On Tue, 29 Jan 2019, John Garry wrote:
On 29/01/2019 12:01, Thomas Gleixner wrote:
If the last CPU which is associated to a queue (and the corresponding
interrupt) goes offline, then the subsytem/driver code has to make sure
that:
1) No more requests can be queued on that queue
2) All outstanding of that queue have been completed or redirected
(don't know if that's possible at all) to some other queue.
This may not be possible. For the HW I deal with, we have symmetrical delivery
and completion queues, and a command delivered on DQx will always complete on
CQx. Each completion queue has a dedicated IRQ.
So you can stop queueing on DQx and wait for all outstanding ones to come
in on CQx, right?
That has to be done in that order obviously. Whether any of the
subsystems/drivers actually implements this, I can't tell.
Going back to c5cb83bb337c25, it seems to me that the change was made with the
idea that we can maintain the affinity for the IRQ as we're shutting it down
as no interrupts should occur.
However I don't see why we can't instead keep the IRQ up and set the affinity
to all online CPUs in offline path, and restore the original affinity in
online path. The reason we set the queue affinity to specific CPUs is for
performance, but I would not say that this matters for handling residual IRQs.

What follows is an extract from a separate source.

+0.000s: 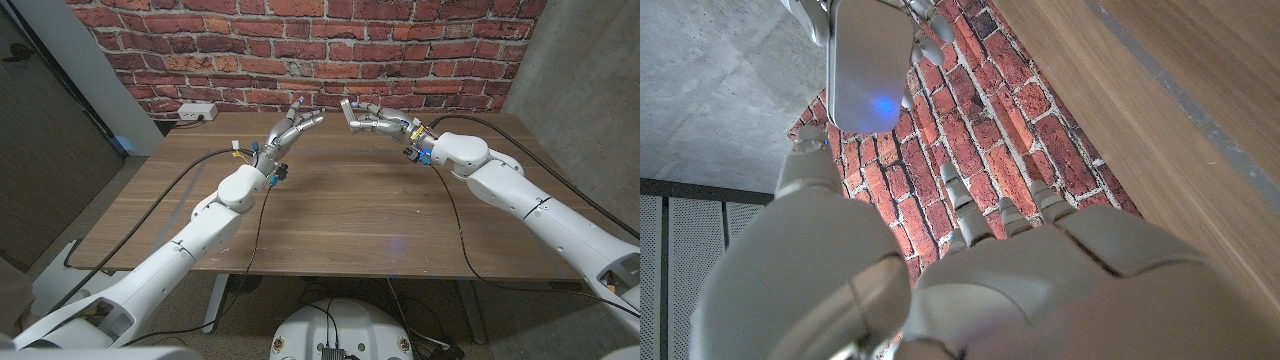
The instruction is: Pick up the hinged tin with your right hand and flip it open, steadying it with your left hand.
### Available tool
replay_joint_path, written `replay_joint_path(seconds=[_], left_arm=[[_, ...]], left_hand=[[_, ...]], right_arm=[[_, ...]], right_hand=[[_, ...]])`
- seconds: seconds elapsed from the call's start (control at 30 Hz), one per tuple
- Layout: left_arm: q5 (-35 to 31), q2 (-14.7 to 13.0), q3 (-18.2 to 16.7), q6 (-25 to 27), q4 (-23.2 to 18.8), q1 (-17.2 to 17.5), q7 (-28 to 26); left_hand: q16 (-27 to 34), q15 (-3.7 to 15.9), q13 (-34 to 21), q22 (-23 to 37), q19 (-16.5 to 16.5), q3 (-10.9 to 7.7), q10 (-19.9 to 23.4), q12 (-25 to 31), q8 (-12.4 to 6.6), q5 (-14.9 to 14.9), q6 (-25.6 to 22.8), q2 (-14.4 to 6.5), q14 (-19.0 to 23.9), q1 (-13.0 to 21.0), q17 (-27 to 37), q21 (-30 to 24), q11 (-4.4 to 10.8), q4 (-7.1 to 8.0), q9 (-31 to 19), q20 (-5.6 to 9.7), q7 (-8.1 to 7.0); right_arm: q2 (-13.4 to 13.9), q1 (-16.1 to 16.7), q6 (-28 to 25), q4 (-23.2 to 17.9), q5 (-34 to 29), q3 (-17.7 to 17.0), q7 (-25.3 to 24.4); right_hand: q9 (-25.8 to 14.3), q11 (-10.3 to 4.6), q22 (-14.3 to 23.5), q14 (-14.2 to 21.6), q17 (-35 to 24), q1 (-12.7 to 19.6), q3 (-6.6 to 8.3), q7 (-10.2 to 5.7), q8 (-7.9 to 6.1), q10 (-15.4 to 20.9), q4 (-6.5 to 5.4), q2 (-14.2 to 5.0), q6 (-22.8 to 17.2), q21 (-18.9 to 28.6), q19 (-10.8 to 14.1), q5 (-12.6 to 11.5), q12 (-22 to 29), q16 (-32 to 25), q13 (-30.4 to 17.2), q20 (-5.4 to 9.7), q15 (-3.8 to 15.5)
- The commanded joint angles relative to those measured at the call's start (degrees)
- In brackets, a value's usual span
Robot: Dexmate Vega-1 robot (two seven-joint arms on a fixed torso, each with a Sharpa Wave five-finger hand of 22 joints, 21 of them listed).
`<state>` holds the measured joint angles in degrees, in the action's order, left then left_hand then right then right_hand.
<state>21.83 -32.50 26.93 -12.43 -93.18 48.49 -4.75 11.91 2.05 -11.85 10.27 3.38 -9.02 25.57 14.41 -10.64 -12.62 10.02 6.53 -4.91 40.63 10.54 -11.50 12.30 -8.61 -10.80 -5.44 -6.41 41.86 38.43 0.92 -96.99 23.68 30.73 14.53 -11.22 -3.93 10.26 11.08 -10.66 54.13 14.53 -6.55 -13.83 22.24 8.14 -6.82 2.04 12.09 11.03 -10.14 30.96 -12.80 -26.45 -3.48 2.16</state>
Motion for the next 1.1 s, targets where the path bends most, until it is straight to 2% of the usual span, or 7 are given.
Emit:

Oh yes it does. The problem is especially on x86, that if you have a large
number of queues and you take a large number of CPUs offline, then you run
into vector space exhaustion on the remaining online CPUs.
In the worst case a single CPU on x86 has only 186 vectors available for
device interrupts. So just take a quad socket machine with 144 CPUs and two
multiqueue devices with a queue per cpu. ---> FAIL
It probably fails already with one device because there are lots of other
devices which have regular interrupt which cannot be shut down.
Thanks,
tglx
.